* Extracted information:
□ □ □

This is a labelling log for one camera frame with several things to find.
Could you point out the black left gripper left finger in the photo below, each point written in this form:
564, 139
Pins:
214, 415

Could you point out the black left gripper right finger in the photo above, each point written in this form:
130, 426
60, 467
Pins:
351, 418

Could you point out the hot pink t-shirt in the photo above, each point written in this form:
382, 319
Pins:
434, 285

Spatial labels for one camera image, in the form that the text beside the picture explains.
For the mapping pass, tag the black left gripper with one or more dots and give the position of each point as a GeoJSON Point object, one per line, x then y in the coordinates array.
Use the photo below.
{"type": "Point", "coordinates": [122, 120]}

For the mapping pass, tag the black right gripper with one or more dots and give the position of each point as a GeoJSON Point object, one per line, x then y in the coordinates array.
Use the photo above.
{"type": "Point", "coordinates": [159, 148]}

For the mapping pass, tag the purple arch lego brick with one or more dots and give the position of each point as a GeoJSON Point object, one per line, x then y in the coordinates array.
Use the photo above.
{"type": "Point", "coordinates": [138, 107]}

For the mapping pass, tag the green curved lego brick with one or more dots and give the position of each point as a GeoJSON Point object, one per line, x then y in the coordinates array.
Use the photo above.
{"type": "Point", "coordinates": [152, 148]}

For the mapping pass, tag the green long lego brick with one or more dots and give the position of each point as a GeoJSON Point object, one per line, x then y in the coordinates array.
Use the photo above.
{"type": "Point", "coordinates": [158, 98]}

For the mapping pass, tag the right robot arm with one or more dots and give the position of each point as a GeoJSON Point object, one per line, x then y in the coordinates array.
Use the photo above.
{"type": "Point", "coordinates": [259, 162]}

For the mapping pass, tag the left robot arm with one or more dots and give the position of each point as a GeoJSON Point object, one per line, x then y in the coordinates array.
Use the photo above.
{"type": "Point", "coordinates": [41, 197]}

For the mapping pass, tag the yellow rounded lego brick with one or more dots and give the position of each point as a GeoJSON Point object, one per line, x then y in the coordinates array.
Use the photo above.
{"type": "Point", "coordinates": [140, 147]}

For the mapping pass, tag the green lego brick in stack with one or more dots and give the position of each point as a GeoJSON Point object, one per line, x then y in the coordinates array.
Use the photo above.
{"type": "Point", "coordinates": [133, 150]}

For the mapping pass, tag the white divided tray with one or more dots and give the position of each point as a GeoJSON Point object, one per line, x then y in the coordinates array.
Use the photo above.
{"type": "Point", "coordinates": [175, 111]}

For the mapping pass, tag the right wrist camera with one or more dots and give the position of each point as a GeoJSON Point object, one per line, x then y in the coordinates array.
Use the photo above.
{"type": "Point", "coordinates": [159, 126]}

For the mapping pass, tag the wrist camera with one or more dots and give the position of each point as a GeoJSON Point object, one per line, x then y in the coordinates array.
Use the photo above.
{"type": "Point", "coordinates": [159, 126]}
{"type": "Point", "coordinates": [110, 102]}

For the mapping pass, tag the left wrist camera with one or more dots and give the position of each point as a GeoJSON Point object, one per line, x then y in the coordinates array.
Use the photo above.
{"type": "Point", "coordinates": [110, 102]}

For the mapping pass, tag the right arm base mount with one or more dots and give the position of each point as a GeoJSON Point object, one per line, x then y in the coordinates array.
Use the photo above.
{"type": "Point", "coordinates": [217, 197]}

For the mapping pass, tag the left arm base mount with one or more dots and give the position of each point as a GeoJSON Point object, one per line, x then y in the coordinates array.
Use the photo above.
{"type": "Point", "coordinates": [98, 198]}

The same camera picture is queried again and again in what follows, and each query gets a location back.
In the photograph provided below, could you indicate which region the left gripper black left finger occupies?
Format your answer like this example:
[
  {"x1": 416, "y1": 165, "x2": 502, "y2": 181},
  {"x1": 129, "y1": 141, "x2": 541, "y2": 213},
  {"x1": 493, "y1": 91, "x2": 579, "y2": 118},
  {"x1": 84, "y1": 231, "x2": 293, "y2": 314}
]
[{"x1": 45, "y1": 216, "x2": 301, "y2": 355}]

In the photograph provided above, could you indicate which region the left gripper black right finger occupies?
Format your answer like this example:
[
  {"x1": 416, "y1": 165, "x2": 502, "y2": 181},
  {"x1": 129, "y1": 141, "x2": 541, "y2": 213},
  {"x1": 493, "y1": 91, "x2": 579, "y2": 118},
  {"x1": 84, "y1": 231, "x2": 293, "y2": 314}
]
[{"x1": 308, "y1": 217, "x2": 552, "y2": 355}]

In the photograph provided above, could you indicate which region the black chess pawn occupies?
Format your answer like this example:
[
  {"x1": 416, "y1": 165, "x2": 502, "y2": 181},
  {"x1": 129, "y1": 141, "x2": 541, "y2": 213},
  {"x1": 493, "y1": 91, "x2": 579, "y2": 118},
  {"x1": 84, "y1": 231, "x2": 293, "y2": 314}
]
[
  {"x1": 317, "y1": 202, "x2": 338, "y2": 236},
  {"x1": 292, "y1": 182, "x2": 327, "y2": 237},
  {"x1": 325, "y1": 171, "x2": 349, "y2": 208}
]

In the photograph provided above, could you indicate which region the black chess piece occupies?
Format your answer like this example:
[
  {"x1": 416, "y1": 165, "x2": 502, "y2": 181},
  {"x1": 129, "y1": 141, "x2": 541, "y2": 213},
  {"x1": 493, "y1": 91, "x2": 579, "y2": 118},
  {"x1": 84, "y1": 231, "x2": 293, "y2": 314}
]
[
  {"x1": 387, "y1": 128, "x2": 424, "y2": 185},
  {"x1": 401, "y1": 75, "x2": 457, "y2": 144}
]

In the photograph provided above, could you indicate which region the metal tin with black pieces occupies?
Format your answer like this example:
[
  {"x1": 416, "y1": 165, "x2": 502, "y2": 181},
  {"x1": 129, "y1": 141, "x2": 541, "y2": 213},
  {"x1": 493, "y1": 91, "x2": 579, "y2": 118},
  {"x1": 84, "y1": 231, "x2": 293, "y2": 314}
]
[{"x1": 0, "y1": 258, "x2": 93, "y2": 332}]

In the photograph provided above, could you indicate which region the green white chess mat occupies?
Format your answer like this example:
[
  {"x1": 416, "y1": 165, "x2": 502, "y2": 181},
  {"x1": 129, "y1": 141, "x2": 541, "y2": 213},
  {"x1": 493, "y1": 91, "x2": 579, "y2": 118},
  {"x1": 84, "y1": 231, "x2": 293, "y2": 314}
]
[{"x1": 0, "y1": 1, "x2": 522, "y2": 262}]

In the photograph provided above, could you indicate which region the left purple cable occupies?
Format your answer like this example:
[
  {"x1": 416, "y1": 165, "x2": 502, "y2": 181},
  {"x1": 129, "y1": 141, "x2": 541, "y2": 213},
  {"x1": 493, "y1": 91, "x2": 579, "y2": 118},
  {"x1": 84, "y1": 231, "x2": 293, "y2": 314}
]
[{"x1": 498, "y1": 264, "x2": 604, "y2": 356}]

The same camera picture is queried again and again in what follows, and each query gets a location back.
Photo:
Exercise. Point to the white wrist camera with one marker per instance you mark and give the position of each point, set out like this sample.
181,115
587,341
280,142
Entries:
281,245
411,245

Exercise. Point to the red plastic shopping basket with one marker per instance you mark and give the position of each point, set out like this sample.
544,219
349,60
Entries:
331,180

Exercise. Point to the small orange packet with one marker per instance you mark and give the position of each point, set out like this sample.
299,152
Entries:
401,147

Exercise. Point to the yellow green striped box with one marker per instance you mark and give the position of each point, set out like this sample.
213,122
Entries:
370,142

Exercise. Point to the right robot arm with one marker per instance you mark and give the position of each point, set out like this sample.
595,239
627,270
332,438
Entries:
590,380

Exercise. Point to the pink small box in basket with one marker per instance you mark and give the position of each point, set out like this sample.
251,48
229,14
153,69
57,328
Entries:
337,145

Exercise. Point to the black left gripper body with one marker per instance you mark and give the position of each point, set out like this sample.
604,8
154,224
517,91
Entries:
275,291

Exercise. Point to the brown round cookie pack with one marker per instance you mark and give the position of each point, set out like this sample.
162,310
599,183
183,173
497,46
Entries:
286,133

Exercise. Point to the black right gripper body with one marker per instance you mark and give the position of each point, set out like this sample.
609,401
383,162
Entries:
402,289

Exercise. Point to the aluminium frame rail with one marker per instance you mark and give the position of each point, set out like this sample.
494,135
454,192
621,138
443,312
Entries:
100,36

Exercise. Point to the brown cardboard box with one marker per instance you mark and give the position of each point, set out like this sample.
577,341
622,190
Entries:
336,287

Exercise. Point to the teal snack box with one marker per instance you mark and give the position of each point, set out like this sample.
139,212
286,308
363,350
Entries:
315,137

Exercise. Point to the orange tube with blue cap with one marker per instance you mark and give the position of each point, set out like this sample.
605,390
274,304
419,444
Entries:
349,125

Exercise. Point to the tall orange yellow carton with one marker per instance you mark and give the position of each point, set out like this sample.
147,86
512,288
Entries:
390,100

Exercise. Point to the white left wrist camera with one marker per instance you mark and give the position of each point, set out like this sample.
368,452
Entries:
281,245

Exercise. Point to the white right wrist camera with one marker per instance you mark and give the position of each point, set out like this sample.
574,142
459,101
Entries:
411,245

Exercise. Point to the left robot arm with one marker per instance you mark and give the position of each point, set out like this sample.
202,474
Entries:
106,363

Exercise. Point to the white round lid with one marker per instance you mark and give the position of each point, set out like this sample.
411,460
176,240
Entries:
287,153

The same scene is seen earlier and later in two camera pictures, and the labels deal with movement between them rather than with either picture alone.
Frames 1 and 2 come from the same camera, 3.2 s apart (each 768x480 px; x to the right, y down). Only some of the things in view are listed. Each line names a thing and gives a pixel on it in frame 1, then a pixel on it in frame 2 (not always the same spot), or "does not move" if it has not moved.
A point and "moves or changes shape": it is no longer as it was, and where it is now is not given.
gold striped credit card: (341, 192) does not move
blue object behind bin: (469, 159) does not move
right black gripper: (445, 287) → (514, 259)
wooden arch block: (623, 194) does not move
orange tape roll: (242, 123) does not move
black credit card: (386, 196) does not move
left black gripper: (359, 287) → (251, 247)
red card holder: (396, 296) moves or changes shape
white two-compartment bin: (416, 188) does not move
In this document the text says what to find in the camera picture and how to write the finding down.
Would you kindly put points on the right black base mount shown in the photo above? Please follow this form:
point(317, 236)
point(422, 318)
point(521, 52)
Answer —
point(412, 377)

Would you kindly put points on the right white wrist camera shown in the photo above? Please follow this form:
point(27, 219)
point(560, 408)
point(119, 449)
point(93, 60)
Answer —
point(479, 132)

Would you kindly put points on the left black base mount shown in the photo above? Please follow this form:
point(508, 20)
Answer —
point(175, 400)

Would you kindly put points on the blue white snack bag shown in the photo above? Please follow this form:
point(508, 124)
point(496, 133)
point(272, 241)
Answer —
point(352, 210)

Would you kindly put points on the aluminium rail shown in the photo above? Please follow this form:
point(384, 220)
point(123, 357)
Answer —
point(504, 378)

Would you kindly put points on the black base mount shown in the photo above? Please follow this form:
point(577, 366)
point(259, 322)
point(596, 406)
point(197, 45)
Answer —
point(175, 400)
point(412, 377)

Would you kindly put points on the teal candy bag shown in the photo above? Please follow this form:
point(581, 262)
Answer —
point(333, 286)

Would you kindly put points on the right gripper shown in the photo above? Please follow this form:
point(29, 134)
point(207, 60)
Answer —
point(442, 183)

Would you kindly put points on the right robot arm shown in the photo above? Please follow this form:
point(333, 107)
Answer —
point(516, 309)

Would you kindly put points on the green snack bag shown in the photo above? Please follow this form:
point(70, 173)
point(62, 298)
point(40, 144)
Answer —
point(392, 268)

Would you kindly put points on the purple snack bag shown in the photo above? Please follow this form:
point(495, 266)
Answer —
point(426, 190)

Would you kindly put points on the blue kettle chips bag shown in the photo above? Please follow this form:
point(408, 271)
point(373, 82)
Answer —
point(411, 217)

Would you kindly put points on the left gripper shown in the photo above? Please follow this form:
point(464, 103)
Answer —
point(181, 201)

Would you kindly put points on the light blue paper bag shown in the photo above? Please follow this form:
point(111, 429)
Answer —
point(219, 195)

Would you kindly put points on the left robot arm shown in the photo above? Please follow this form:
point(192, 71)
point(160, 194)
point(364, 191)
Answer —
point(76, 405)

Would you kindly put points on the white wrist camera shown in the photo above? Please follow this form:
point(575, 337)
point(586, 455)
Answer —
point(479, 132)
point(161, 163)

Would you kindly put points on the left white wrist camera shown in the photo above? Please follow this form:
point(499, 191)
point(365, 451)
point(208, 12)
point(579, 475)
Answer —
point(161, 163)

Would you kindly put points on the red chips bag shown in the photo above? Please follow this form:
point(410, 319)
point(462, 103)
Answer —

□ □ □

* The task: Every line in the records above with the string "body" in it should be shown.

* Answer section:
Exercise. Point to the black left gripper body with one marker per instance you mark and give the position of each point, set out like this sample.
Exercise. Point to the black right gripper body with one marker per instance you mark and give the position of each point, set out like this sample.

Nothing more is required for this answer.